The airtime on Fox has “enormous value” politically, said Steve Schmidt, an MSNBC contributor and former campaign manager for Sen. John McCain who recently renounced the Republican Party over his distaste for Trump. This week’s speech in West Virginia was on the home turf of Joe Manchin, another Democratic senator up for re-election this fall in a state with a heavy concentration of Trump supporters.

“I don’t say this lightly, but this is a network functioning as state television for the president of the United States,” Schmidt said.

While past presidents would often campaign for broad public support for their policies, Trump is most interested in keeping his base of supporters excited and inflamed, he said. Fox offers exposure to a large group of his fans.

Fox noted that two of the recent rallies came on the heels of Supreme Court Justice Anthony Kennedy’s retirement announcement and Trump’s executive order ending his policy of separating migrant children from their parents.

“The president makes news whenever he speaks, and in this nonstop news cycle, there are constant headlines for President Trump to react to,” Fox said in a statement.

During coverage of one rally, Fox aired an onscreen message that said, “Trump rally live only on Fox News, other networks ignore presidential rally.”

“It’s a bit odd to complain that this will give Trump an advantage,” said Tim Graham, director of media analysis for the conservative Media Research Center. “If so, then all of (the networks) were Trump fans in 2015 and 2016. It’s also a bit odd to suggest he’s less newsworthy now that he’s president.”

Indeed, Trump appearances were catnip for cable news producers when he was a candidate.

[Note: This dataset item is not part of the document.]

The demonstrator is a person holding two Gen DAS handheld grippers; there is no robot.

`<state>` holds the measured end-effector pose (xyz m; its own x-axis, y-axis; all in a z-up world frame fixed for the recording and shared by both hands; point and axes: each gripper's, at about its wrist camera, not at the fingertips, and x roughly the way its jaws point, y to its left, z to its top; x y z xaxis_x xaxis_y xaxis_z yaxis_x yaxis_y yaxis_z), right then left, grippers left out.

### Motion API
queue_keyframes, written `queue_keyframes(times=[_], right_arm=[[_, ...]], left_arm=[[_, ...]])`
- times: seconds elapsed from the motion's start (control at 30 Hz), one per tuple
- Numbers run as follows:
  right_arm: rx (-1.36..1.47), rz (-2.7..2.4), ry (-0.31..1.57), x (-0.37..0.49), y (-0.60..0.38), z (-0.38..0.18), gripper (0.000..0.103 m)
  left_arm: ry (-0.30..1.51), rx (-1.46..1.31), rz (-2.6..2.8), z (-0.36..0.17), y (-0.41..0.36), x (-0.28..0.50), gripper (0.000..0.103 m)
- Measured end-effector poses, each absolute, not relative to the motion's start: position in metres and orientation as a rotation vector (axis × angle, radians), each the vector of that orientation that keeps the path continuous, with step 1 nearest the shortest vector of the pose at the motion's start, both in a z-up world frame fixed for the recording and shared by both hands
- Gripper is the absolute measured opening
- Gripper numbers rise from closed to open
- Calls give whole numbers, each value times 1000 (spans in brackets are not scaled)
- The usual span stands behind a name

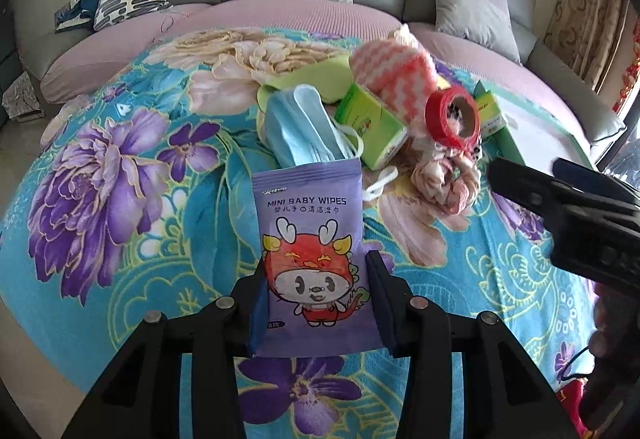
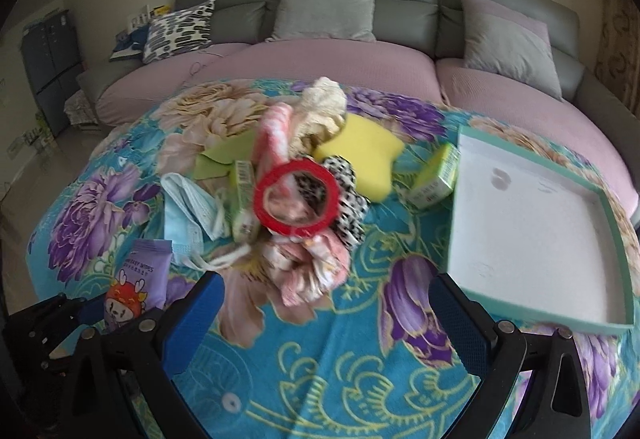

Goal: Organize soft objects
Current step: 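Grasp the purple wipes pack with the left tool while the right tool grasps the red tape roll, then carry both items to the white tray and open both tools to drop them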

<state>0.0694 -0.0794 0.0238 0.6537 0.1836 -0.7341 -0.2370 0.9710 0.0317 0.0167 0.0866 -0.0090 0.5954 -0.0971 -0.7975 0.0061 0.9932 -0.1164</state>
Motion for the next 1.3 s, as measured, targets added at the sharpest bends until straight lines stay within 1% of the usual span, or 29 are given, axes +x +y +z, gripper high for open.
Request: queue_keyframes(times=[0.17,0.27,0.33,0.53,0.6,0.63,0.83,1.07,1.3], right_arm=[[-72,248,832,91,-69,18,102],[-77,247,845,102,-66,13,94],[-79,252,860,109,-65,10,85],[-85,269,857,118,-62,8,72],[-89,280,853,118,-61,9,63],[-92,288,854,119,-60,10,62],[-81,313,845,117,-62,13,60],[-22,326,775,105,-80,34,60],[12,255,747,106,-131,49,60]], left_arm=[[891,-102,-49,0,96,18,46],[879,-116,-42,3,104,20,46],[872,-124,-35,3,109,21,46],[857,-134,-28,6,115,22,46],[855,-134,-29,6,114,23,46],[856,-132,-28,6,114,23,46],[851,-126,-22,9,112,23,46],[812,-97,-18,27,105,29,46],[756,-35,-107,56,61,51,46]])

CNN chief executive Jeff Zucker said shortly before the 2016 election that his network made a mistake in airing too many of Trump’s campaign rallies in the early days of the campaign, largely because “you never knew what he would say.” MSNBC’s morning duo of Joe Scarborough and Mika Brzezinski, now outspoken Trump critics, lent him considerable airtime and credibility in the months before the 2016 primaries.

CNN and MSNBC would not make executives available for comment. Network representatives note that there is a difference between covering a speech and carrying it live. In several cases, clips from the rallies air in later news coverage.

Fox News is seeing what every network discovered during the campaign — that Trump draws eyeballs.

During the South Dakota, Minnesota and and North Dakota events, which pre-empted Tucker Carlson’s prime-time show, Trump’s audience was bigger than what Carlson alone drew for his own show in the days surrounding the rallies, the Nielsen company said. Trump’s average audience twice exceeded 3 million viewers, and Carlson didn’t hit that mark on his own.

Hannity already has the most popular program on cable, but on the night of the North Dakota rally — which took over the first 20 minutes of Hannity’s show — he averaged more than 4 million viewers. That was a bigger audience than Hannity reached on his own the previous week, Nielsen said.